Nerve cell, the building block of the nervous system.

Sensory Neurons

Neurons with long axons that transmit nerve impulses from sensory receptors all over the body to the CNS.

Motor Neurons

Neurons with long axons that transmit nerve impulses from the CNS to effectors (muscles and glands) all over the body.

Dendrons and Dendrites

Provide a large surface area for neuron connections and carry nerve impulses towards the cell body.

Nervous Systen

Responsible for internal communication. Consists of nerve cells called neurons (about 85 million).

Interneurons

Smaller neurons with many interconnections that connect neurons with other neurons. Also known as connector neurons or relay neurons.

Membrane Potential

The difference in electrical charge/voltage between the interior and exterior of a neuron. Also known as membrane voltage.

Resting Potential

The electrical potential across the membrane of a neuron that is not conducting an impulse.
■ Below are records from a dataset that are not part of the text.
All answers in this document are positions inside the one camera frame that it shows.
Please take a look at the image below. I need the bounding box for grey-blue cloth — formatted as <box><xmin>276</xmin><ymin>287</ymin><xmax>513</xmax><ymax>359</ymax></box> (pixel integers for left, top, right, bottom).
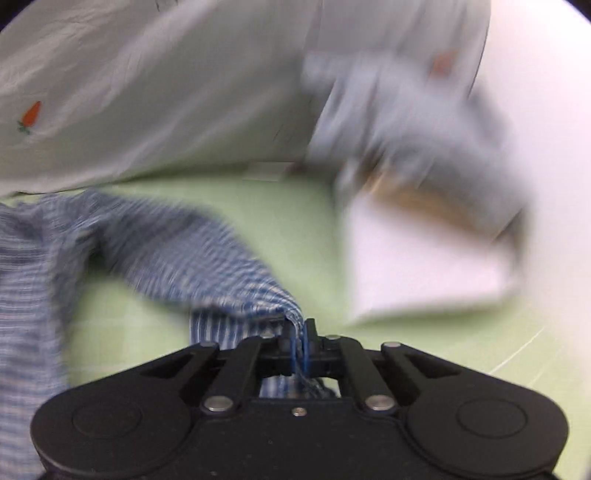
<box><xmin>302</xmin><ymin>50</ymin><xmax>532</xmax><ymax>236</ymax></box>

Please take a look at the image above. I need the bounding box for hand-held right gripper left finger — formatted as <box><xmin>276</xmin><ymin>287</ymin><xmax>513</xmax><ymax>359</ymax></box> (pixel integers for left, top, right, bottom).
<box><xmin>139</xmin><ymin>321</ymin><xmax>302</xmax><ymax>414</ymax></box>

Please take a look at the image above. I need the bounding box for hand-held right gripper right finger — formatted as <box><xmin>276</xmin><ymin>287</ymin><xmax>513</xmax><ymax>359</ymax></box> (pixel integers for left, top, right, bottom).
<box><xmin>304</xmin><ymin>318</ymin><xmax>462</xmax><ymax>413</ymax></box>

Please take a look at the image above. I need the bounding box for blue striped checked garment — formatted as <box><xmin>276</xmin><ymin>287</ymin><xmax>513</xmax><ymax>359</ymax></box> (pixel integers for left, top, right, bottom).
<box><xmin>0</xmin><ymin>189</ymin><xmax>339</xmax><ymax>480</ymax></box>

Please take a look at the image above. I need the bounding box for green grid mat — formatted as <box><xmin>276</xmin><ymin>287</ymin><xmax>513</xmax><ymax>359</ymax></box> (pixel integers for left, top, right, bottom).
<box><xmin>0</xmin><ymin>172</ymin><xmax>591</xmax><ymax>480</ymax></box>

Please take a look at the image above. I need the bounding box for white carrot print cloth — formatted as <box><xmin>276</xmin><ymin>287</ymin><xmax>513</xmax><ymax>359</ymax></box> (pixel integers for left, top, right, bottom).
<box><xmin>0</xmin><ymin>0</ymin><xmax>493</xmax><ymax>199</ymax></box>

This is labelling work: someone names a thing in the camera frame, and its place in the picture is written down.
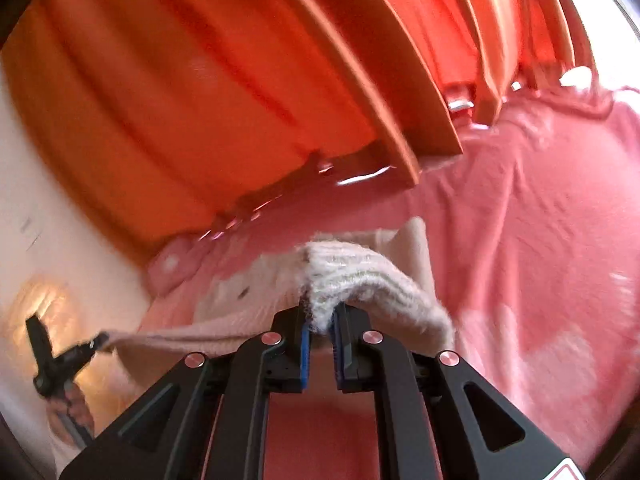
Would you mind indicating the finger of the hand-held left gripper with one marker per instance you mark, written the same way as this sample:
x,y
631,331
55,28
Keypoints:
x,y
80,352
40,345

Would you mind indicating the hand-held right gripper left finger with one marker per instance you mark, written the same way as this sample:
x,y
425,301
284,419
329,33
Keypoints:
x,y
304,357

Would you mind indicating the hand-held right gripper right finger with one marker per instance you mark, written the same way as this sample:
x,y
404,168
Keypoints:
x,y
340,362

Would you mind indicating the pink flap with snap button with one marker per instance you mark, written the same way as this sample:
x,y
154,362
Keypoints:
x,y
172,265

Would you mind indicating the pink blanket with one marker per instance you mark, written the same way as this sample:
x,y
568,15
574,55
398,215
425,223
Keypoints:
x,y
525,210

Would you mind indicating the orange striped curtain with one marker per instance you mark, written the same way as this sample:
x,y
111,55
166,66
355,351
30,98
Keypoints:
x,y
500,20

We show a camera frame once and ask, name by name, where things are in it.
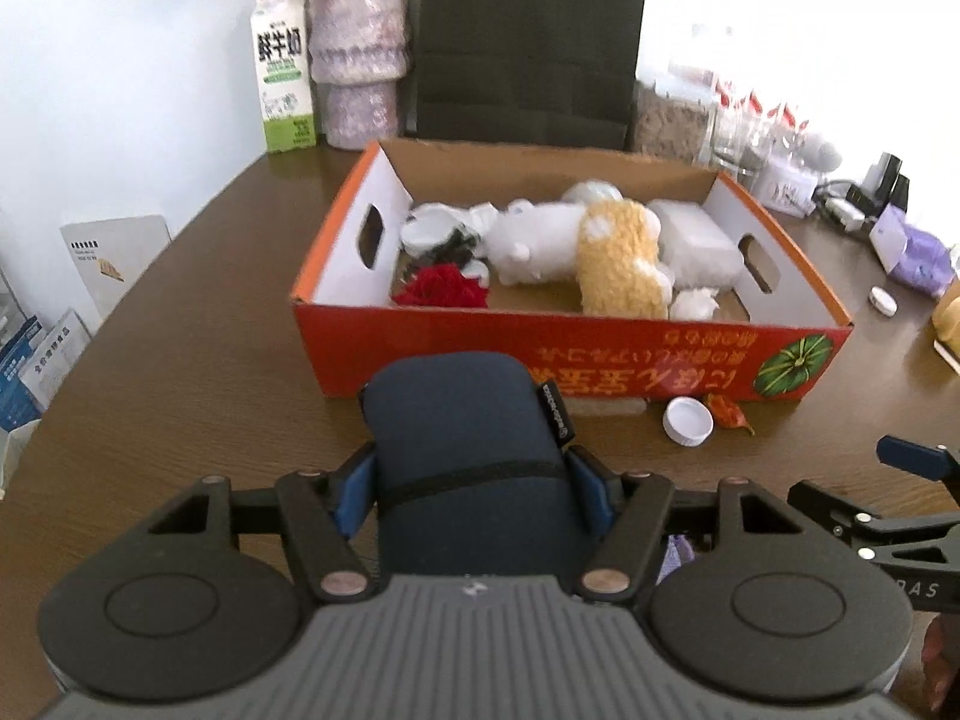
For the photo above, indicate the grey round device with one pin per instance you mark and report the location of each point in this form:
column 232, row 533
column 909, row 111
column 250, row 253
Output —
column 821, row 152

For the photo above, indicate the white foam block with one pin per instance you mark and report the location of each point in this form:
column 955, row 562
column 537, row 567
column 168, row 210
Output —
column 697, row 240

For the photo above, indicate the white screw cap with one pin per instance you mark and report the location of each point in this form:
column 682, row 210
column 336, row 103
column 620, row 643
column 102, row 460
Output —
column 688, row 420

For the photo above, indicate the green and white milk carton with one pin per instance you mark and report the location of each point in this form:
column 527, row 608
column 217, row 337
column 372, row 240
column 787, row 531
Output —
column 283, row 90

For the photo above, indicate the black paper bag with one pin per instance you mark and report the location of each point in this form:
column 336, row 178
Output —
column 525, row 45

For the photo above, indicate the white stick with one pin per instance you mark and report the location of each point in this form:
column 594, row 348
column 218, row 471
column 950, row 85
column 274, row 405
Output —
column 946, row 356

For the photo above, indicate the brown woven storage basket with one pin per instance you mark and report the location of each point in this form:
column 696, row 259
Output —
column 671, row 124

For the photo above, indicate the purple knit pouch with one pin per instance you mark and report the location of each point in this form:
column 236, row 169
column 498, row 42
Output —
column 679, row 551

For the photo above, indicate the purple textured vase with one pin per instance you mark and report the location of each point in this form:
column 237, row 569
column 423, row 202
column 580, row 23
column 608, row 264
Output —
column 360, row 52

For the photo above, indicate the white plush toy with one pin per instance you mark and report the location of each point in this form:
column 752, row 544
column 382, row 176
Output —
column 536, row 240

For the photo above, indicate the black charging dock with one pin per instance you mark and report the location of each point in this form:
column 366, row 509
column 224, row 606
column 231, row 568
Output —
column 889, row 180

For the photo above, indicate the navy blue pouch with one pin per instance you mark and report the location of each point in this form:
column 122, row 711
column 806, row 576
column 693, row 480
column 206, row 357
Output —
column 465, row 435

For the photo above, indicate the red artificial rose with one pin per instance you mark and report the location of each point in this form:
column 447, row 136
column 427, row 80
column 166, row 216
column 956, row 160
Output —
column 439, row 289

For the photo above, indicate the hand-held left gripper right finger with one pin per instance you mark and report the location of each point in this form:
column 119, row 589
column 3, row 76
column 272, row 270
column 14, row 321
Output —
column 596, row 495

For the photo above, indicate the purple and white pack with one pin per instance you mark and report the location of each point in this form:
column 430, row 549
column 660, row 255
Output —
column 919, row 255

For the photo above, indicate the person's right hand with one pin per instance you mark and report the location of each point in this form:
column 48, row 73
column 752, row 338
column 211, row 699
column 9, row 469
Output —
column 943, row 656

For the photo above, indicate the yellow plush toy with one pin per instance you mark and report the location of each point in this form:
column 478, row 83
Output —
column 619, row 270

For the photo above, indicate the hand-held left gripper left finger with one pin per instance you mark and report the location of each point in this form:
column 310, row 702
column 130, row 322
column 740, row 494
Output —
column 352, row 495

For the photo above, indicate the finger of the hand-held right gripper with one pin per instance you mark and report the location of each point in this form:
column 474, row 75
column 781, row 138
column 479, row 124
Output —
column 862, row 525
column 911, row 454

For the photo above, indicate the white patterned box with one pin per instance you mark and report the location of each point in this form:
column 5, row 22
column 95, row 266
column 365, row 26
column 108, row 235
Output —
column 787, row 191

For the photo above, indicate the orange chili pepper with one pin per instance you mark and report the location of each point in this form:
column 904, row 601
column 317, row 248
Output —
column 726, row 411

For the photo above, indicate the shrink-wrapped water bottle pack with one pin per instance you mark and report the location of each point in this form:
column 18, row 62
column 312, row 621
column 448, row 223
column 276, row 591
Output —
column 784, row 114

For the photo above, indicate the orange cardboard box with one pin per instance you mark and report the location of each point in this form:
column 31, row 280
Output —
column 337, row 345

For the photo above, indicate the white leaflet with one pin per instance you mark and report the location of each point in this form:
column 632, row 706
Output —
column 112, row 262

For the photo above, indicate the wooden desktop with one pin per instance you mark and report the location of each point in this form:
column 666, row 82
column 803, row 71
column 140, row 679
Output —
column 187, row 360

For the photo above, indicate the white power adapter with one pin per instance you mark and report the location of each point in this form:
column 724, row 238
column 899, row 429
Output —
column 847, row 214

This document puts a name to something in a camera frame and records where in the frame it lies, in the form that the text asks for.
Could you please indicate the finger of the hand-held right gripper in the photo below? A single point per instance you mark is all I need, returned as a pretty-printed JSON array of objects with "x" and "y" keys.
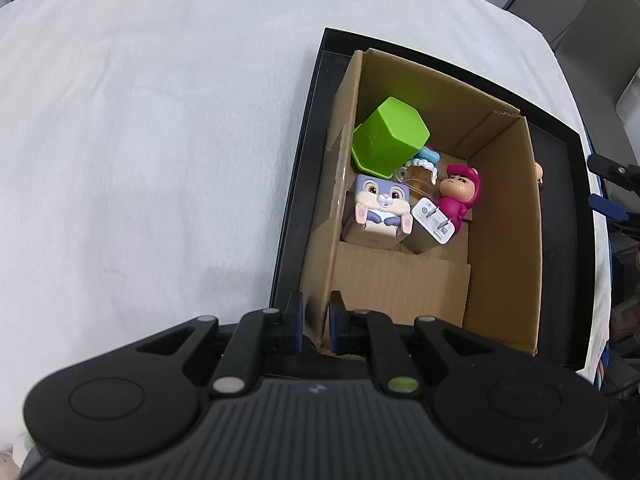
[
  {"x": 615, "y": 169},
  {"x": 605, "y": 205}
]

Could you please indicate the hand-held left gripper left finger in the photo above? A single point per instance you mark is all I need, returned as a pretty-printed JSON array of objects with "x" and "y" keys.
[{"x": 298, "y": 322}]

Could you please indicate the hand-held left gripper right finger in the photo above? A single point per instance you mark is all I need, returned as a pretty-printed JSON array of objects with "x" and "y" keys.
[{"x": 334, "y": 325}]

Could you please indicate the brown cardboard box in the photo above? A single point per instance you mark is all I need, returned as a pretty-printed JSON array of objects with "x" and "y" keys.
[{"x": 505, "y": 240}]

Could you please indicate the black tray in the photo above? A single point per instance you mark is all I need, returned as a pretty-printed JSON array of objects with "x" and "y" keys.
[{"x": 300, "y": 200}]

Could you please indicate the purple bunny cube toy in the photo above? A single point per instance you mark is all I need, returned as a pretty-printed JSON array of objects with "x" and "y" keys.
[{"x": 380, "y": 205}]

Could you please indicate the pink hooded figure toy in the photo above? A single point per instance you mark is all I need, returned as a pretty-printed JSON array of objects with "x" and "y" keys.
[{"x": 460, "y": 195}]

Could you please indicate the white plug charger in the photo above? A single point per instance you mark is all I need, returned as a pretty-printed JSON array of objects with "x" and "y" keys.
[{"x": 435, "y": 220}]

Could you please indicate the toy beer mug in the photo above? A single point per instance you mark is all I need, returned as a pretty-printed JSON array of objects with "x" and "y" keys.
[{"x": 417, "y": 180}]

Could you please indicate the green hexagonal cup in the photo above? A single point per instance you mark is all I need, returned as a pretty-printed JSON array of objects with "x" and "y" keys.
[{"x": 390, "y": 135}]

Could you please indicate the small tan-headed figure toy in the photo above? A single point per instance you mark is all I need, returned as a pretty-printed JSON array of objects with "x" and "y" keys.
[{"x": 539, "y": 172}]

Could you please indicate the grey cabinet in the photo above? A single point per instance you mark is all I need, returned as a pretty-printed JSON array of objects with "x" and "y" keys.
[{"x": 565, "y": 5}]

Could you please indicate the white tablecloth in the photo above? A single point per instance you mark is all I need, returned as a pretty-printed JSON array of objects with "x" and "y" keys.
[{"x": 150, "y": 150}]

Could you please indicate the white round object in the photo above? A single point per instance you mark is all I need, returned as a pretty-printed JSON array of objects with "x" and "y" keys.
[{"x": 22, "y": 447}]

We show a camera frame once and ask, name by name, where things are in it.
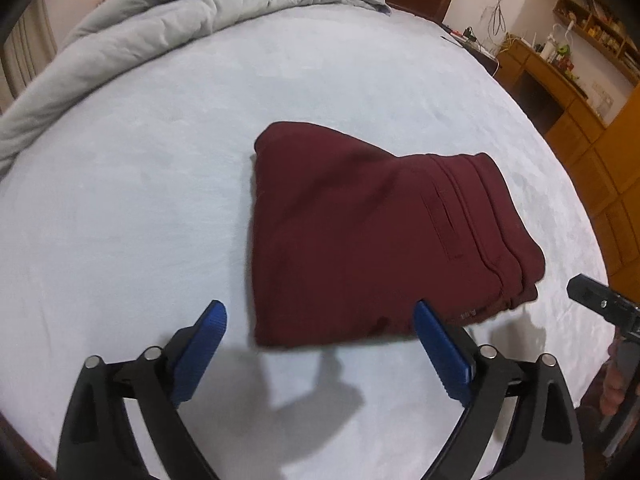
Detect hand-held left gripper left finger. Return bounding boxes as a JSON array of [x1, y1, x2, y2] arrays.
[[55, 300, 230, 480]]

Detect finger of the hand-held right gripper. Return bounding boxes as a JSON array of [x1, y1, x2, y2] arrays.
[[567, 274, 640, 335]]

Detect light blue bed sheet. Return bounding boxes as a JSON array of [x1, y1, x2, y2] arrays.
[[0, 0, 615, 480]]

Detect power strip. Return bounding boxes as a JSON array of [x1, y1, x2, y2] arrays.
[[440, 25, 498, 63]]

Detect beige curtain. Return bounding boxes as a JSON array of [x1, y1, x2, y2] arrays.
[[0, 0, 58, 113]]

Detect maroon pants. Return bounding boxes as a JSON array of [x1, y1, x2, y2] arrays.
[[248, 121, 547, 348]]

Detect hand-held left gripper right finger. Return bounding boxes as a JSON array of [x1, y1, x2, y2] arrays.
[[412, 300, 586, 480]]

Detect grey duvet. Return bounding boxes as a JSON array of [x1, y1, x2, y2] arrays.
[[0, 0, 392, 177]]

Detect wooden cabinet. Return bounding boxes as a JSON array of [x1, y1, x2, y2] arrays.
[[544, 74, 640, 281]]

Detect wooden desk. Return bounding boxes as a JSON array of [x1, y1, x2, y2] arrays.
[[494, 35, 610, 147]]

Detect wooden wall shelf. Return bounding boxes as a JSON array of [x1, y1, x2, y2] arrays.
[[551, 0, 640, 70]]

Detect hanging wall cables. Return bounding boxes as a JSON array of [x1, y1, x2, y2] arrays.
[[479, 0, 532, 56]]

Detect person's right hand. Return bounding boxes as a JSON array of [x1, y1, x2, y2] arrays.
[[601, 339, 629, 417]]

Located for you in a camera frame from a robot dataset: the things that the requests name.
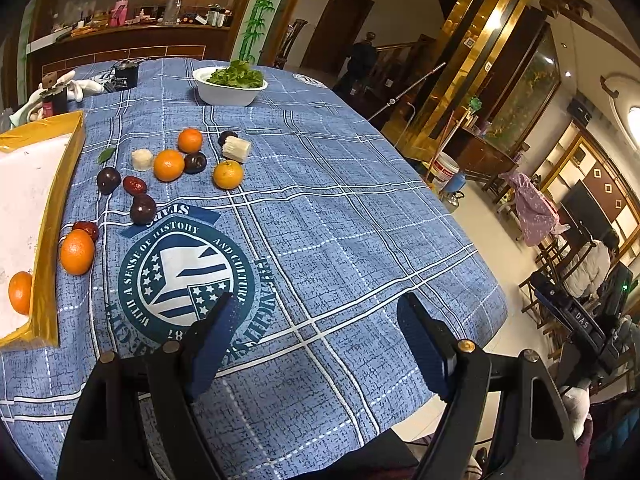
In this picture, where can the red jujube date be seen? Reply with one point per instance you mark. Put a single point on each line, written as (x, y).
(87, 230)
(134, 185)

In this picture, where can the dark purple plum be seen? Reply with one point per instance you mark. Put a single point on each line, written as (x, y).
(226, 136)
(108, 180)
(195, 162)
(143, 209)

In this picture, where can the pink bottle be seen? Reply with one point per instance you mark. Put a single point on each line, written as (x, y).
(120, 11)

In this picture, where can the wooden counter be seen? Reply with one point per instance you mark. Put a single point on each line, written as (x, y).
(150, 42)

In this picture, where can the metal mop pole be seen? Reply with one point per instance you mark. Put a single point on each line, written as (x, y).
(407, 91)

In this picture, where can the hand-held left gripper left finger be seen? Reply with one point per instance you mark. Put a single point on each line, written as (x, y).
(217, 340)

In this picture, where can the black jar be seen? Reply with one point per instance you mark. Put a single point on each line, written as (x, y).
(125, 77)

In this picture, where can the small pale sugarcane piece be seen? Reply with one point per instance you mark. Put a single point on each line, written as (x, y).
(142, 160)

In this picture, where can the green leaf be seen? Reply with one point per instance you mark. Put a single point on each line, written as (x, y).
(106, 155)

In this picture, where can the wooden door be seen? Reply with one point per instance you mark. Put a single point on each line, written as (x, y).
(342, 25)

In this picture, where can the dark wooden chair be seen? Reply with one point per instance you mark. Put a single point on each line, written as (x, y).
(291, 45)

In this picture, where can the white bowl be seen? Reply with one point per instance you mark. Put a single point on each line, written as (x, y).
(227, 96)

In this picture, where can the orange tangerine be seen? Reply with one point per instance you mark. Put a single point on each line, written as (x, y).
(20, 293)
(168, 165)
(77, 253)
(228, 174)
(190, 140)

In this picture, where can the black television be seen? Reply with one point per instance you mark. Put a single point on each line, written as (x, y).
(590, 207)

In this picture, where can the blue checked tablecloth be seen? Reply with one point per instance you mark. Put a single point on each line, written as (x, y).
(325, 220)

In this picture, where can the yellow cardboard tray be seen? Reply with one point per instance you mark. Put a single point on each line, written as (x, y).
(50, 220)

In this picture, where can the green lettuce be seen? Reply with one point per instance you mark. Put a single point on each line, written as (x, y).
(235, 76)

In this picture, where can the glass aquarium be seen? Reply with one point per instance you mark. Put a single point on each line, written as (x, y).
(525, 90)

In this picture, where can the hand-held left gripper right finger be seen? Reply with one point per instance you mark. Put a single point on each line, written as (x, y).
(425, 345)

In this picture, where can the clear plastic pitcher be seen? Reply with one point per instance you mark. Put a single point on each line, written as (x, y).
(172, 10)

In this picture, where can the white glove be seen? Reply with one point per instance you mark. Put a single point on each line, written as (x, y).
(85, 87)

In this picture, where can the pink garment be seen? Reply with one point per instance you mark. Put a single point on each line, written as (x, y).
(535, 210)

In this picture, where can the white bucket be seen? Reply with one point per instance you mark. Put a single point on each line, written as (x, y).
(444, 167)

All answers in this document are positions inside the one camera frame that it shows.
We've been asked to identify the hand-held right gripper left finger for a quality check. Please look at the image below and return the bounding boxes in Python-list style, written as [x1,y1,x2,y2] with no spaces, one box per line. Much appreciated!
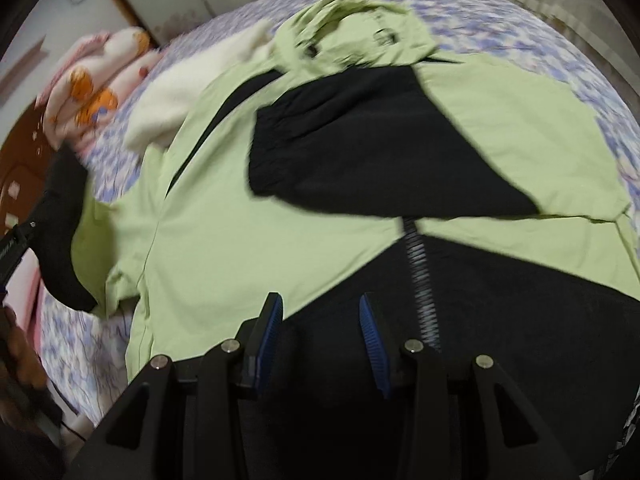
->
[62,292,286,480]

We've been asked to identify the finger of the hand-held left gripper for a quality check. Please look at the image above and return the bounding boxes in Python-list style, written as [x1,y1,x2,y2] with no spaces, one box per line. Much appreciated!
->
[14,220,40,251]

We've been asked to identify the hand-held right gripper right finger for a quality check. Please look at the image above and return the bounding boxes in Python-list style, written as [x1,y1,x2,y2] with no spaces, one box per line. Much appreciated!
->
[359,293,582,480]

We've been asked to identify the green and black jacket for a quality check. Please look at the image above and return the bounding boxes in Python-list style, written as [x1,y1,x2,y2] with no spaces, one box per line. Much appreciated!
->
[37,0,640,480]

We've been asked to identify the person's left hand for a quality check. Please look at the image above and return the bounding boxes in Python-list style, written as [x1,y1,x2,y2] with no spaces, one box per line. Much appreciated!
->
[0,305,50,423]

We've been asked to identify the pink bed sheet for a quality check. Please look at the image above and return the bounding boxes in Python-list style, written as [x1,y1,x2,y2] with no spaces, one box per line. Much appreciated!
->
[7,252,46,361]

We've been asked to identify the dark wooden headboard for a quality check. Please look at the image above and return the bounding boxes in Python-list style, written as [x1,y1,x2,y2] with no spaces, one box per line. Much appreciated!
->
[0,105,59,242]

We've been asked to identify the pink printed quilt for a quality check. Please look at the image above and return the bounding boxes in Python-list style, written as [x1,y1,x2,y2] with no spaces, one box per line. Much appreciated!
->
[42,27,162,155]

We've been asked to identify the white folded cloth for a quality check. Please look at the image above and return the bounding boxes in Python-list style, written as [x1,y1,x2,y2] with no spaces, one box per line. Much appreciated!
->
[125,20,277,152]

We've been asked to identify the floral bed sheet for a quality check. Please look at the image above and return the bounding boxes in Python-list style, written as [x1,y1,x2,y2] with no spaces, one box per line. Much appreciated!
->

Usually, the inside of the membrane is -70 mV. - Nerve cell membranes have several Na⁺/K⁺ pumps that help establish resting potential. - Na⁺ ions are pumped out while K⁺ ions are pumped in. - For every three Na⁺ ions that are pumped out, two K⁺ ions are pumped in, creating a concentration gradient for both ions - The membrane is more permeable to K⁺ than Na⁺, so K⁺ ions leak back faster than Na⁺ ions - The concentration gradient of Na⁺ is steeper than the concentration gradient of K⁺, which creates a charge imbalance - The presence of organic negatively charged ions increases the change imbalance

Threshold Potential

The minimum membrane potential required to open voltage-gated ion channels that initiate an action potential. Usually at -55 mV. - Threshold potentials are triggered when the combined stimulation from dendrites exceeds a minimum level of depolarization - If the overall depolarization from the dendrites is sufficient to activate voltage-gates ions channels in one section of the axon, the resulting displacement of ions will tirgger the activation of the channels in the next axon section.

Myelanation

The ymelin sheath shows up as white matter while neruronal cell bodies, dendrites, synapses, and support cells show up as grey matter. - Myelanation improves speed of propagation - Myelanation takes up significant spave

Propagation of Nerve Impulses

Unmyelinated Neurons: The action potential is propagated sequeantially along the axon in a continuous wave of depolarization Myelinated Neurons: The action potential is propagated via saltatory conduction, meaning the action potential "hops" from one Node of Ranvier to the next.